WordPress style “Duplicate comment detected” using Memcached and PHP

If you have a knack of leaving comments on blogs, chances are you might have experienced a wordpress error page saying “Duplicate comment detected; it looks as though you’ve already said that!“, probably because you were not sure that your comment was saved last time and you tried to re-post your comment. In this blog post, I will put up some sample PHP code for Duplicate comment detection using Memcached without touching the databases. Towards the end, I will also discuss how the script can be modified for usage in any environment including forums and social networking websites.
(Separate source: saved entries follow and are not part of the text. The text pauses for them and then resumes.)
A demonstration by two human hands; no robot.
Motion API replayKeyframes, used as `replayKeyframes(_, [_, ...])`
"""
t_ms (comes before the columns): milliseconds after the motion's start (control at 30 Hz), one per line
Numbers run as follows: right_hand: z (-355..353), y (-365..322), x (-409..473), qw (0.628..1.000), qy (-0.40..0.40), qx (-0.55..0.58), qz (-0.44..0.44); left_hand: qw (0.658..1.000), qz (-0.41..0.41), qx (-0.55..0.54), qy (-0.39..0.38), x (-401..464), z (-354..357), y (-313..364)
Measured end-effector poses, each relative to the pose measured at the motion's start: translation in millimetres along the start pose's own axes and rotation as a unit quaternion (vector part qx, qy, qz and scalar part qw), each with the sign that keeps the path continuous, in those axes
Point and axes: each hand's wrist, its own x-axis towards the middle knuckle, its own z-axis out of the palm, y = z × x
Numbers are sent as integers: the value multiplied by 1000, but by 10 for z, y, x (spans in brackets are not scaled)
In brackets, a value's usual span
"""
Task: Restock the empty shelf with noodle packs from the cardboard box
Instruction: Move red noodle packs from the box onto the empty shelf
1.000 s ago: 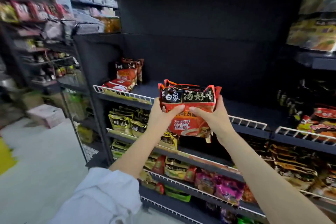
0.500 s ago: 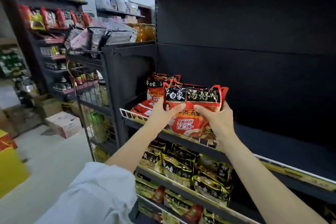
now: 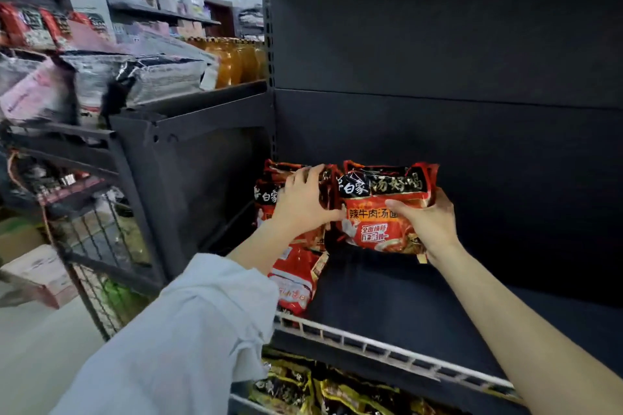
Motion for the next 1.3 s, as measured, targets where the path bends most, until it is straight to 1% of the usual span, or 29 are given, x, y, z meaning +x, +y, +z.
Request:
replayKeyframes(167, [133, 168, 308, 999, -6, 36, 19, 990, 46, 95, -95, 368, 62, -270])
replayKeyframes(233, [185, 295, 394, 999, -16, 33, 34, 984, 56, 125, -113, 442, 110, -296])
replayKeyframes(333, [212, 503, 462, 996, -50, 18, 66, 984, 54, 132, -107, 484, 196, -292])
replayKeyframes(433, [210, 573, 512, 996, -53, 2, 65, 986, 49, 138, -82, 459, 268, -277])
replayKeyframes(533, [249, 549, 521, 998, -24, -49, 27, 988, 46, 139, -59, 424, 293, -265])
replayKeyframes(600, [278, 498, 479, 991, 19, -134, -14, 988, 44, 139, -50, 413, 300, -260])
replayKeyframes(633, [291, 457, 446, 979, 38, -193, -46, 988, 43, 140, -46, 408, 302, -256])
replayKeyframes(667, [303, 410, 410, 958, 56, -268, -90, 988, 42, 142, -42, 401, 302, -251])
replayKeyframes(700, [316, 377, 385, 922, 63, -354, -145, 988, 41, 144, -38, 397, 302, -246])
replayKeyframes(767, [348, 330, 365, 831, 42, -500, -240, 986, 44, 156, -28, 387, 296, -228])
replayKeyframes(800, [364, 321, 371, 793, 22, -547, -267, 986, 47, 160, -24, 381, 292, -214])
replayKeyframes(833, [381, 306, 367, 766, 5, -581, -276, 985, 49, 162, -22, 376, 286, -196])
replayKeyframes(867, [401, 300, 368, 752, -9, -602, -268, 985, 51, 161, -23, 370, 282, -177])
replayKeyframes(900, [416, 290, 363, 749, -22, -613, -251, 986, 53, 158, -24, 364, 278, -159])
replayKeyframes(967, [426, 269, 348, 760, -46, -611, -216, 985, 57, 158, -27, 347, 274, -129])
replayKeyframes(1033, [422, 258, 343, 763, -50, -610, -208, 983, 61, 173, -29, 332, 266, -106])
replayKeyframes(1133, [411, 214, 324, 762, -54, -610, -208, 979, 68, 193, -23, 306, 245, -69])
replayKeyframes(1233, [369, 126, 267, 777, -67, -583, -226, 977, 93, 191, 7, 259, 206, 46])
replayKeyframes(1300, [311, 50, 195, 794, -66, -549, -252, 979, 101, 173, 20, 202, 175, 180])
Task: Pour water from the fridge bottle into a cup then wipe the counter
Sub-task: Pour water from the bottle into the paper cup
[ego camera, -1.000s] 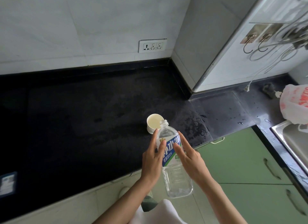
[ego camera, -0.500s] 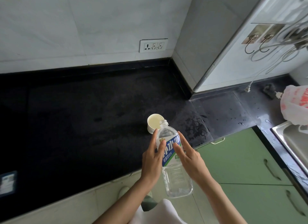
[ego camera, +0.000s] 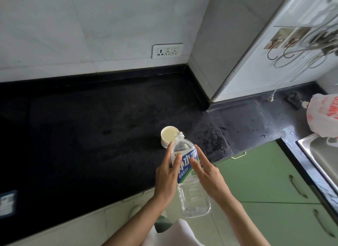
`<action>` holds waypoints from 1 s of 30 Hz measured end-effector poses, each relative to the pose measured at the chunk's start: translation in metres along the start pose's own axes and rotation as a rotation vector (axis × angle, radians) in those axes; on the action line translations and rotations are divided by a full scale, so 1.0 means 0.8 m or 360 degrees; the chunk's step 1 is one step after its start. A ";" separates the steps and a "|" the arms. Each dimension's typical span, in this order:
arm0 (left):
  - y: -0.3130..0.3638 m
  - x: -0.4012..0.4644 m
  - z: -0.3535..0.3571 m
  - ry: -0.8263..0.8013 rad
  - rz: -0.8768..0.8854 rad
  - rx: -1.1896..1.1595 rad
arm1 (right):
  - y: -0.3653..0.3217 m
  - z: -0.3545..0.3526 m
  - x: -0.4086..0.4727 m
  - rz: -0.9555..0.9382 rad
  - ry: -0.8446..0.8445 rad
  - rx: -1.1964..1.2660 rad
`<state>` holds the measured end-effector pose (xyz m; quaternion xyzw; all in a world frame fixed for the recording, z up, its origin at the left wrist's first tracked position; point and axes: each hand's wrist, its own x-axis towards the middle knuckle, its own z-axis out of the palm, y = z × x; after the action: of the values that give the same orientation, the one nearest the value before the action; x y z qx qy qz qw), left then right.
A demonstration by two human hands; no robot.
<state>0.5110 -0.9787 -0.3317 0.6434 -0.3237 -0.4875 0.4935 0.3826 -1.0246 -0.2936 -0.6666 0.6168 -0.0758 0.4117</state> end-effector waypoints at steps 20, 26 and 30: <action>0.024 0.008 -0.031 0.0137 0.0222 -0.0160 | -0.023 0.004 0.015 -0.0436 -0.0036 0.0260; 0.034 0.004 -0.063 0.0154 0.0360 -0.0203 | -0.049 0.010 0.015 -0.0647 -0.0219 0.0539; 0.037 0.003 -0.090 0.0140 0.0438 -0.0112 | -0.052 0.020 0.028 -0.0704 -0.0355 0.0630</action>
<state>0.5814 -0.9667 -0.3018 0.5960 -0.3697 -0.3976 0.5917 0.4294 -1.0411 -0.2861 -0.6957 0.3812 -0.2084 0.5722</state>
Duplicate comment detection using Memcached
Here is a php function called is_repetitive_comment which return some useful value if the comment is repetitive, otherwise FALSE.

<?php

        define('COMPRESSION', 0);
        define('SIGNATURE_TTL', 60);

        $mem = new Memcache;
        $mem->addServer("localhost", 11211);

        function is_repetitive_comment($comment, $username) { // username can be ip address for anonymous env
                                                              // for per blog/forum checks pass forum id too
                                                              // for multi-host using same memcached instance, pass hostname too
                                                              // for restricting post of same comment, don't pass username
                $comment = trim($comment);
                $signature = md5(implode('',func_get_args()));

                global $mem;
                if(($value = $mem->get($signature)) !== FALSE) {
                        error_log($signature." found at ".time());
                        return $value;
                }
                else {
                        $value = array('comment' => $comment,
                                       'by' => $username,
                                       /* Other information if you may want to save */
                                      );
                        $mem->set($signature, $value, COMPRESSION, SIGNATURE_TTL);
                        error_log($signature." set at ".time());
                        return FALSE;
                }
        }

?>

Is it working?
Lets verify the working of the code and then we will dig into the code:

  • Save the sample code in a file, name it index.php
  • Towards the end of the script add following 3 line of code:
            var_dump(is_repetitive_comment("User Comment", "username"));
            sleep(5); // Simulating the case when a user might try to post the same comment again knowingly or unknowingly
                      // Similar kind of check is done in wordpress comment submission (though without memcached)
            var_dump(is_repetitive_comment("User Comment", "username"));
  • Run from command line:
    sabhinav$ php index.php
    6105b67d969642fe9e27bc052f29e259 set at 1262393877
    bool(false)
    6105b67d969642fe9e27bc052f29e259 found at 1262393882
    array(2) {
      ["comment"]=>
      string(12) "User Comment"
      ["by"]=>
      string(8) "username"
    }
  • As seen, function is_repetitive_comment returns bool(false) for the first time. However, after 5 seconds when same comment is being submitted it throws back some useful information from previous submission.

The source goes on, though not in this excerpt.